** How to complete this task **
Would you give the number of lines below in which the string "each" appears? Nothing else is needed.

** Data records **

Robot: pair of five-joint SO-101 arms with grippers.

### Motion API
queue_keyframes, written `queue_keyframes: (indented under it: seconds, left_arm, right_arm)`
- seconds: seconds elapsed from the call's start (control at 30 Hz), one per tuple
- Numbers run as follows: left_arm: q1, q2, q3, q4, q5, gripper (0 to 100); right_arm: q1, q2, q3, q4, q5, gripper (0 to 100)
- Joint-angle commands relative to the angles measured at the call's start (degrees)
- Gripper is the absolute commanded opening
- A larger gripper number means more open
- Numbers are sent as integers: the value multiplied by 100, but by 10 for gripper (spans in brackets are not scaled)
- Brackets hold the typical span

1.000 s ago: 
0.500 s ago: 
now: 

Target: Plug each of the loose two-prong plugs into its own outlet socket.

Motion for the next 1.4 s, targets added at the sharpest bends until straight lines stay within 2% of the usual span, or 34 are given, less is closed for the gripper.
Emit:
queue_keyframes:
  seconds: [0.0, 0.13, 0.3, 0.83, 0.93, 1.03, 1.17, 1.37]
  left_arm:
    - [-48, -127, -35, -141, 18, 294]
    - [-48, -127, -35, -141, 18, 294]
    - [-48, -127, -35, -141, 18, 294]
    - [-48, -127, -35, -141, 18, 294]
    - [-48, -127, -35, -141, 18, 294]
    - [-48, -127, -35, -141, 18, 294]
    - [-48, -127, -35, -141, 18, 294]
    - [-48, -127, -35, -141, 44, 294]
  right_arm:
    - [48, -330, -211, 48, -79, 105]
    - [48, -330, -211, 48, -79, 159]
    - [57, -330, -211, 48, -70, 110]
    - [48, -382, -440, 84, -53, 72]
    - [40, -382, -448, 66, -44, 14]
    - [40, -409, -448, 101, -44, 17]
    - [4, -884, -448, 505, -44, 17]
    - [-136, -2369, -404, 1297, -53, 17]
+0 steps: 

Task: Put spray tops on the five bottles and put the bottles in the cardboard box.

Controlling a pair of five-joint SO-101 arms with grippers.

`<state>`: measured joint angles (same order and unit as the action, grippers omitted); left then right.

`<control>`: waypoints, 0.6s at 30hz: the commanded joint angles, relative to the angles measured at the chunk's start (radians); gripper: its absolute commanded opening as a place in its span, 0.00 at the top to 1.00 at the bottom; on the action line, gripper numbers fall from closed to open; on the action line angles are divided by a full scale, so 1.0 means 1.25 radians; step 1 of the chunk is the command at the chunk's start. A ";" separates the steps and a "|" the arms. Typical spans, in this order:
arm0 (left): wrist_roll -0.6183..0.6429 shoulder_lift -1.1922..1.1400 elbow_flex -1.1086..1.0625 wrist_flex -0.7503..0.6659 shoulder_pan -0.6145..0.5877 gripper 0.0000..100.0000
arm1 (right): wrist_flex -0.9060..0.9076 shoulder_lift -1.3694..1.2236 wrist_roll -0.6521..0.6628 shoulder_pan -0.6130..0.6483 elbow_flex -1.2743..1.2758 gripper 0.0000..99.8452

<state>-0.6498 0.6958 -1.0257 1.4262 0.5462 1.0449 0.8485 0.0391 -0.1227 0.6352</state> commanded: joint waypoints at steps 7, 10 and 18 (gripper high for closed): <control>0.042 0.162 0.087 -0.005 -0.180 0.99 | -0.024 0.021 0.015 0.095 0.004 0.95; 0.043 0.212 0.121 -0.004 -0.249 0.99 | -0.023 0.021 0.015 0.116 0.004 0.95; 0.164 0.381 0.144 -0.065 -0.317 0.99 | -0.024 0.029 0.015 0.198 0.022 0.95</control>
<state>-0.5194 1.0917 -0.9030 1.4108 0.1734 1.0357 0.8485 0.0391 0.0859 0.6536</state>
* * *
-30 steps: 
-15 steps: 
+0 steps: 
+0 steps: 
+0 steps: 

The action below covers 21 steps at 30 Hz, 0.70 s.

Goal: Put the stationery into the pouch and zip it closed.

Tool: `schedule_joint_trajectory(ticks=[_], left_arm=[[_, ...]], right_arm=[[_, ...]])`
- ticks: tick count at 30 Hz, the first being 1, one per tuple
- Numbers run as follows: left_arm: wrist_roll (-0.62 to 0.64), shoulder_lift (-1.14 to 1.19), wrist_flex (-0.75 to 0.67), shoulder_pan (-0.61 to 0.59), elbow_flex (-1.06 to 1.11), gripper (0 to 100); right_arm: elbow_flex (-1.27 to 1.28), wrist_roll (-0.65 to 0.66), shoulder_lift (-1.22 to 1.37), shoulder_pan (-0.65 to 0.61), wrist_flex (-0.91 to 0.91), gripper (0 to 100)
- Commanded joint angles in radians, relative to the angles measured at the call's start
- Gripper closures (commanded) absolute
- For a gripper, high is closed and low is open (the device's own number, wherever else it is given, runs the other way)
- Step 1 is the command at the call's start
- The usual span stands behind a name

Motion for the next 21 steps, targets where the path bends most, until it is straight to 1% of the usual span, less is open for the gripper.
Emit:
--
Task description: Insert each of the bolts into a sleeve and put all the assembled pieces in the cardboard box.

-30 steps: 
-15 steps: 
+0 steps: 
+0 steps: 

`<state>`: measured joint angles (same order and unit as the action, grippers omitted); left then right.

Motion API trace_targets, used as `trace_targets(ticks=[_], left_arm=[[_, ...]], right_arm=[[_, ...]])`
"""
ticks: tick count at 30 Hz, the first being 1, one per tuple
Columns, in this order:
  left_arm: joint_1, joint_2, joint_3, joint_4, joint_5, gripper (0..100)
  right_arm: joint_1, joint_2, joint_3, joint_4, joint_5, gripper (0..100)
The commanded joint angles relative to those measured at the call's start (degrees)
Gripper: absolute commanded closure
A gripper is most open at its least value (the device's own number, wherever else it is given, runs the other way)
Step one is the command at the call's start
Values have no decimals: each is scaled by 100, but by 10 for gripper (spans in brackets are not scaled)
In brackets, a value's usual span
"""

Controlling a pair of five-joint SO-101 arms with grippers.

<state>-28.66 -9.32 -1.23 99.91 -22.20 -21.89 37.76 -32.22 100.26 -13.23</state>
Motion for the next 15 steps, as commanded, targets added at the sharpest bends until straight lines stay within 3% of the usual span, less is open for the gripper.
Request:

** Response **
3